Investment Commentary – November 12, 2014

Dow – 17,614.90 (11/11/14 close) (all-time high)
S&P 500 – 2,039.68 (11/11/14 close) (all-time high)
10-year Treasury – 2.36% (11/11/14 close)

  • After a strong September jobs report, the October report further confirmed that the summer weakness was probably a blip. The board of labor statistics (BLS) reported that nonfarm payrolls rose by 214,000, and the unemployment rate declined to 5.8% due to an increase in employment and a decrease in the number of unemployed.
  • With 90.5% of S&P 500 companies having reported, S&P 500 operating earnings are on track to be a record $29.67 for the 3rd quarter, representing a 10.2% year-over-year growth and another high in profit margins at 6.9%.
  • The U.S. dollar has risen in value versus other global currencies in 2014, with a particularly strong advance in the past 4 months. The rise could have significant implications for Federal Reserve policy and U.S. economic growth, especially if it helps keep inflation in check. Potential negatives from the dollar’s advance include a reduction in U.S. exports and reduced tourism from outside the U.S. Analysts think the key takeaway is that continued dollar strength likely would amplify the attractiveness of U.S assets to foreign investors, while the adverse influence of weaker global currencies reduces the appeal of non-dollar-denominated investments to U.S. investors.

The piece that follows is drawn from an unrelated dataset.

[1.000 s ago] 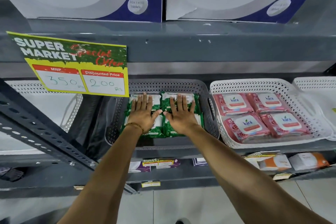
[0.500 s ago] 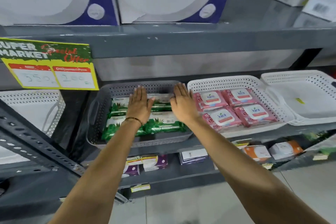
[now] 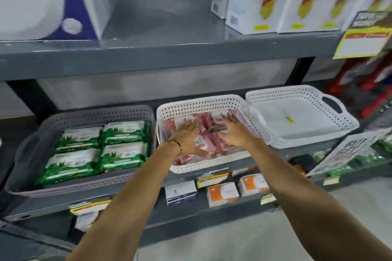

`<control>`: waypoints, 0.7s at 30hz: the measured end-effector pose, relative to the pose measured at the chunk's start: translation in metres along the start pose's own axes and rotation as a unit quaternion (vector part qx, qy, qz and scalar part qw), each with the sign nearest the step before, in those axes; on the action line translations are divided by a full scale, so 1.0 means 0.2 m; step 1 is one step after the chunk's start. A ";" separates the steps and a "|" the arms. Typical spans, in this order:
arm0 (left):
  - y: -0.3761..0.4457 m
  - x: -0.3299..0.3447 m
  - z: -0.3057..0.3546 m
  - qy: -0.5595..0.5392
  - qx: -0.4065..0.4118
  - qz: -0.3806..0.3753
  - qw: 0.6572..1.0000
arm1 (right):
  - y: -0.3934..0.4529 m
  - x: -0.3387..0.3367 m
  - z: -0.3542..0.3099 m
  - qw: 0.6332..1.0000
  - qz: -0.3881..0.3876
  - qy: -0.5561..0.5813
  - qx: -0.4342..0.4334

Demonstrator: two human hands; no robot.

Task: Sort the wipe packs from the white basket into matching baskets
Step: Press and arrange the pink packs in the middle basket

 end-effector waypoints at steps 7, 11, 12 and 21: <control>0.02 0.12 -0.05 0.078 -0.044 -0.063 0.994 | -0.04 0.11 0.17 0.984 -0.142 -0.079 -0.070; 0.00 0.09 -0.10 0.070 -0.056 -0.064 0.994 | -0.03 0.12 0.18 0.987 -0.136 -0.056 -0.068; -0.01 0.09 -0.11 0.068 -0.058 -0.067 0.994 | -0.02 0.12 0.18 0.989 -0.128 -0.047 -0.063; -0.02 0.10 -0.13 0.061 -0.062 -0.060 0.994 | 0.03 0.15 0.21 0.995 -0.085 -0.030 -0.050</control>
Point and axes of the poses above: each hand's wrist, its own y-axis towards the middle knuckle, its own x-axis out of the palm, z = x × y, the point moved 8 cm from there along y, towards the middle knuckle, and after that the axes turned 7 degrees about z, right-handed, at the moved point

A prolonged period of dollar strength could result in higher interest rates and/or even lower currency values in some countries.
  • Analysts believe that declining oil prices will likely give an overall boost to the U.S. economy
  • Both the Dow and the S&P 500 indexes hit all-time highs yesterday.
  • The Labor Department reports that the average family dedicates some 10% of its budget to fuels of all kinds. The 25% drop in oil prices since last June, then, amounts to what effectively is a spendable income gain of 2.5% and in just a few months, effectively a $373 billion addition to households’ gross spending power. Even if families spend a small portion of this freed-up money, it cannot help but boost the economy. Beyond this consumer effect, lower oil prices also benefit shipping, warehousing, manufacturing, and all the rest of American businesses that are net energy consumers. Taken together, these effects conservatively could add in excess of 1% to the economy’s annual pace of growth.
  • Barring new problems in the Middle East, there is every reason to expect low oil prices to persist. Increased sources Of oil and gas production – from fracking in the U.S., tar sands in Canada, and broadly, from technologies that permit greater recoveries from existing conventional wells – has enabled global oil output to climb by amounts approaching some 50% since 2010, far faster than demand, especially since the world’s economies are expanding only slowly.
  • Analysts continue to like energy master limited partnerships (MLPs). MLPs have experienced tremendous growth in recent years and we expect substantial growth in the coming decade as well. Some estimates call for up to $890 billion in energy infrastructure growth in the coming decade. More pipelines, processing plants, fractionation facilities and export facilities will be needed.
  • Analysts continue to favor large and mega cap stocks.
  • In fixed income analysts continue to like corporate bonds.


The views presented are not intended to be relied on as a forecast, research or investment advice and are the opinions of the sources cited and are subject to change based on subsequent developments. They are not a recommendation, offer or solicitation to buy or sell any securities or to adopt any investment strategy.